EXTRACTED INFORMATION Block Start
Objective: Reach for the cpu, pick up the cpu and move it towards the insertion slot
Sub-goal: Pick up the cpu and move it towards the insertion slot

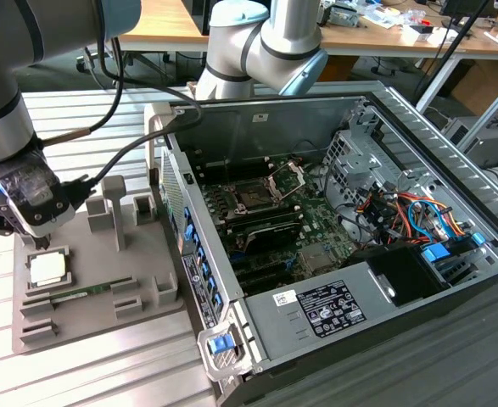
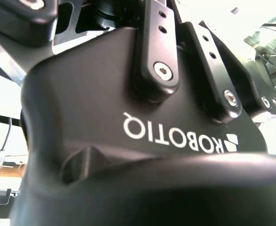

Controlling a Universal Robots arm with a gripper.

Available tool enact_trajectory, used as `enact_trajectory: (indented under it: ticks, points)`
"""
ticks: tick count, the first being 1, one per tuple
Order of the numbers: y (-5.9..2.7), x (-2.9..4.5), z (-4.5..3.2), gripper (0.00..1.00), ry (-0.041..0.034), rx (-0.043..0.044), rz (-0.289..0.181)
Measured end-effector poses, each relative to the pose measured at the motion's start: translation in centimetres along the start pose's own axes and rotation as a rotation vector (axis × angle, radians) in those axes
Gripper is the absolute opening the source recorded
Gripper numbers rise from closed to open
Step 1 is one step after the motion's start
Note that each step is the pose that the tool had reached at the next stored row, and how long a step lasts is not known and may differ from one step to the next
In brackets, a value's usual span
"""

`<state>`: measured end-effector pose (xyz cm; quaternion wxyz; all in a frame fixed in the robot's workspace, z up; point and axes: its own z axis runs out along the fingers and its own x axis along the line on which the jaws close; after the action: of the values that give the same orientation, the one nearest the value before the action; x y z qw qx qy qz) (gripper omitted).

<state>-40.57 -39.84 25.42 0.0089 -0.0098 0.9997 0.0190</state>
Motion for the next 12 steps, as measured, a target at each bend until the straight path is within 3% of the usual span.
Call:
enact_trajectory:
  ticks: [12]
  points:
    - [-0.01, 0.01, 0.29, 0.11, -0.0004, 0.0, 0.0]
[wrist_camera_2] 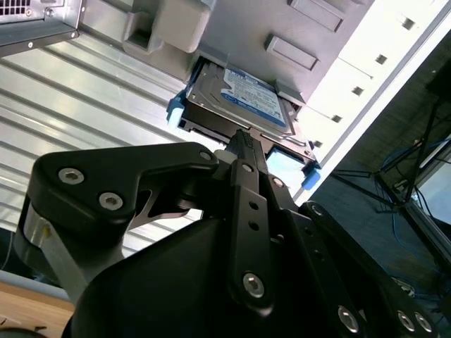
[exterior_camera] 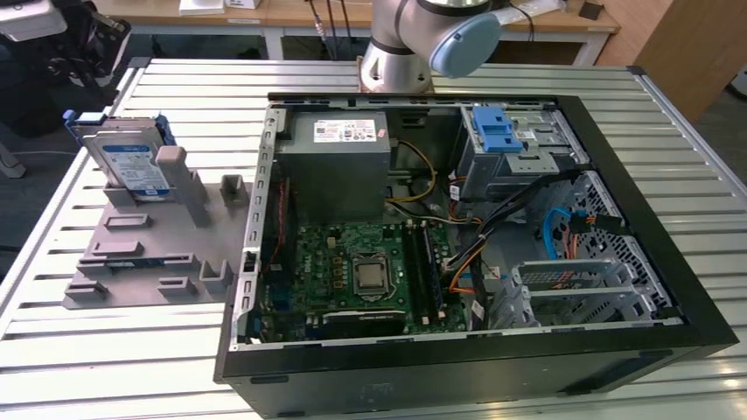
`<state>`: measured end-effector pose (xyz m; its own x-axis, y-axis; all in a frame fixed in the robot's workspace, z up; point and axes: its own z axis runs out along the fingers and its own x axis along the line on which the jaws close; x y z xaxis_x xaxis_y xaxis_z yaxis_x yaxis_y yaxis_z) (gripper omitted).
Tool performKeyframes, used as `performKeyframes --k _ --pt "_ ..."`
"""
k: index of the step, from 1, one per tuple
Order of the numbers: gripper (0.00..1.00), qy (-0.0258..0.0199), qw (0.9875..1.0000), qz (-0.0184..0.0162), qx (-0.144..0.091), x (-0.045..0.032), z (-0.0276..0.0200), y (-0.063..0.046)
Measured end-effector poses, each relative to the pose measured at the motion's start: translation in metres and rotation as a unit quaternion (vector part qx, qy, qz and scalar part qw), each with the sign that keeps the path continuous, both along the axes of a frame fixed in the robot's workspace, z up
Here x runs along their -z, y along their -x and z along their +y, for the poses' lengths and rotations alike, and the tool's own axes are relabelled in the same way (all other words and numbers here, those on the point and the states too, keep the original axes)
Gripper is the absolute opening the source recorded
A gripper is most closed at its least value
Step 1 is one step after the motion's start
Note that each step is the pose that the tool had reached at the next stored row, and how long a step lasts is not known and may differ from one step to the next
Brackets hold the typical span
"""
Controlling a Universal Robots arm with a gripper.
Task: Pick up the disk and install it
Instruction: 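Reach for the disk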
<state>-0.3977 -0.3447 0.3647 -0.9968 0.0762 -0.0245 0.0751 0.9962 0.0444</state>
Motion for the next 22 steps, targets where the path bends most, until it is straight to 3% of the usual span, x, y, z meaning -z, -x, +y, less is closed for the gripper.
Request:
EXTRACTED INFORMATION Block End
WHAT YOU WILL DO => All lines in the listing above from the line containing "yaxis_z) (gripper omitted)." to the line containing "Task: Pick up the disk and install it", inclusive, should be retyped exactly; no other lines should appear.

ANSWER BELOW =>
`<state>`: measured end-effector pose (xyz m; its own x-axis, y-axis; all in a frame fixed in the robot's workspace, z up; point and axes: its own z axis runs out along the fingers and its own x axis along the line on which the jaws close; x y z xaxis_x xaxis_y xaxis_z yaxis_x yaxis_y yaxis_z) (gripper omitted).
Tool performKeyframes, used as `performKeyframes --k _ --pt "_ ..."`
"""
k: index of the step, from 1, one per tuple
Order of the numbers: gripper (0.00..1.00), qy (-0.0258..0.0199), qw (0.9875..1.0000), qz (-0.0184..0.0162), qx (-0.144..0.091), x (-0.045..0.032), z (-0.0276..0.0200), y (-0.063..0.046)
Measured end-effector poses, each relative to the pose measured at the motion's start: translation in metres and rotation as a unit quaternion (vector part qx, qy, qz and scalar part qw), each with the sign that keeps the path continuous, both along the axes of a frame fixed in the robot's workspace, z up
Here x runs along their -z, y along their -x and z along their +y, for the poses' lengths and rotations alike, and the tool's own axes are relabelled in the same way (all other words and numbers here, those on the point and the states too, keep the original axes)
Gripper is the absolute opening the source recorded
A gripper is most closed at its least value
Step 1 is one step after the motion's start
Note that each step is the pose that the tool had reached at the next stored row, and how long a step lasts is not known and may differ from one step to the next
Brackets hold the typical span
"""
Controlling a Universal Robots arm with a gripper.
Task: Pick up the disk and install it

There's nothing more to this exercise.